While you're setting up your budget, think about how you can cut down your spending in various categories such as: food, entertainment, and utilities. For example, you can choose to bring your lunch instead of eating out three or four days a week or you can explore different options to reduce your cable bill via bundling. As you begin to free up money from these different spending categories, you can direct those funds into your savings account.
Related post: 5 Simple Steps to Creating Your Budget
3. Start paying yourself first.
This is one of the golden keys to saving money. If you try to pay everything else first and then see if you have anything remaining to put into savings, you will almost always have nothing left over. The best way is to take money for savings, right when you get paid. Decide upon a certain percentage of your paycheck and immediately send those funds to your savings account.
Take advantage of automatic transfers in mobile banking to automatically transfer an amount to your savings when you get paid. If you feel like the percentage you're sending to savings is too much in light of your current expenses, don't be afraid to start small. For example, if 10% of your paycheck is too much, go for five percent or even one percent, as you can always increase this number over time.

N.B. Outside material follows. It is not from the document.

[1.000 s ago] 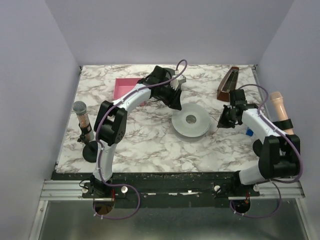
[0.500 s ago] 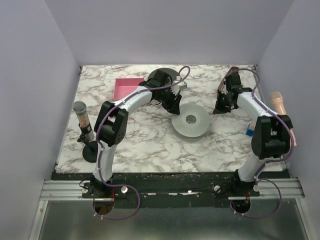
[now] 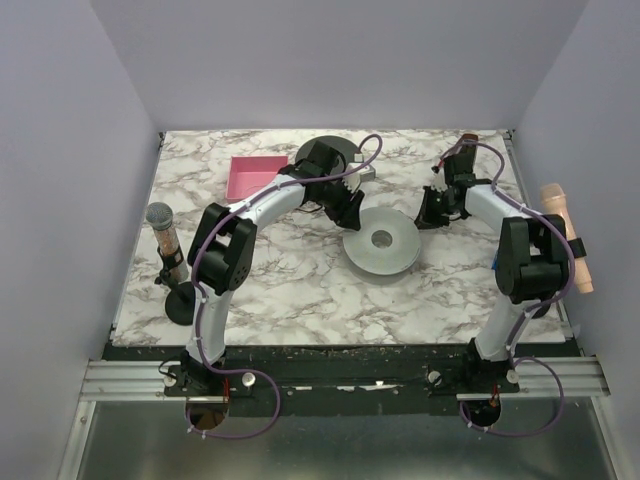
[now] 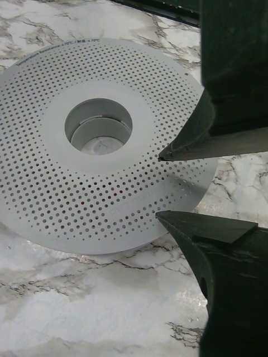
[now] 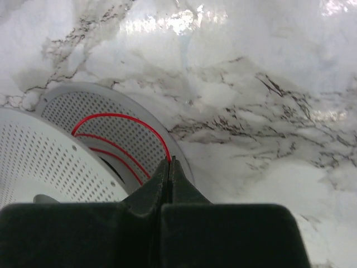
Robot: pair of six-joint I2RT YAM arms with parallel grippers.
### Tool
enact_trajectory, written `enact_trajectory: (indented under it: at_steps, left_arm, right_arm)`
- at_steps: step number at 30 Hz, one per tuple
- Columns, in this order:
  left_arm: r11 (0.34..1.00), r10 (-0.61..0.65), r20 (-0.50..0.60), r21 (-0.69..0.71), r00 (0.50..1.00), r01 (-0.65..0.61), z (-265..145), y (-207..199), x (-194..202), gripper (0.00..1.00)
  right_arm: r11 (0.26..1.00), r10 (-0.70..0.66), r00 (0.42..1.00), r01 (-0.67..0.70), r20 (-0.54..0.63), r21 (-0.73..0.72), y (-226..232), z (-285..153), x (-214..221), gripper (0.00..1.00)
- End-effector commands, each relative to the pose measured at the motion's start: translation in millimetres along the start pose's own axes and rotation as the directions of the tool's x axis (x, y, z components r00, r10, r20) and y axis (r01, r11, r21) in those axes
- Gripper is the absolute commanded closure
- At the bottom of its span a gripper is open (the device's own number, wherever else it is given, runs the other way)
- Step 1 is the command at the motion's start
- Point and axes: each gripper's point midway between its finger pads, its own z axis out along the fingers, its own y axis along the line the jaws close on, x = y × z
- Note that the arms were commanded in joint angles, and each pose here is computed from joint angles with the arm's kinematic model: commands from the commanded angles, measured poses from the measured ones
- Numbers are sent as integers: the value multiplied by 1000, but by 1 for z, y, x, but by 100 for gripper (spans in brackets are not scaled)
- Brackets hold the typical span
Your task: Wrap the cables
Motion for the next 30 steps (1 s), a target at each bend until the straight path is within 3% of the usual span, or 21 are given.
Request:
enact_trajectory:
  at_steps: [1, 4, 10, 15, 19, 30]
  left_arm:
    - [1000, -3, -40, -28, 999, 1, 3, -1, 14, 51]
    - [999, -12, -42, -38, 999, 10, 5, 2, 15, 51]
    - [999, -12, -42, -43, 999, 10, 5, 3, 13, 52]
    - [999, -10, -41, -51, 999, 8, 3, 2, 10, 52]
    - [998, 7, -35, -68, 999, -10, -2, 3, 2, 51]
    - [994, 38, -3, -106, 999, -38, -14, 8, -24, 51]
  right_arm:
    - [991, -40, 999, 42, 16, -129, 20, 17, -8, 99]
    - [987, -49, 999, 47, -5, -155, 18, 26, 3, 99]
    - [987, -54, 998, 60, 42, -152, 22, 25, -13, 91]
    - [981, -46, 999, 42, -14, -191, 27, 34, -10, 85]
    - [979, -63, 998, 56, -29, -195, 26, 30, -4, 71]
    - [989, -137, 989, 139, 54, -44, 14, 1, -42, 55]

The amount is not as important as establishing the habit of saving. The goal is to make saving money a regular part of your life, to the point where it's basically second nature.
4. Take advantage of opportunities to jump-start or boost your savings.
For example, you could send a large chunk of your tax refund to your savings account, or if you receive a year-end bonus, that's the perfect opportunity to beef up your savings.
One of the easiest and most effective ways to boost your savings is by using certificates. With GECU's certificates, you can earn even more on your deposited funds over a fixed period of time. By taking advantage of certificates, you'll be earning money with your money, allowing you to increase your savings using a virtually risk-free financial instrument.
Related post: What is a Certificate?
5. Be willing to sacrifice.
When you're looking for ways to maximize your savings, you have to ask yourself what's more important, temporary convenience or long-term financial stability? To effectively save, you may need to "tighten your belt" for a little while to get your spending and savings under control.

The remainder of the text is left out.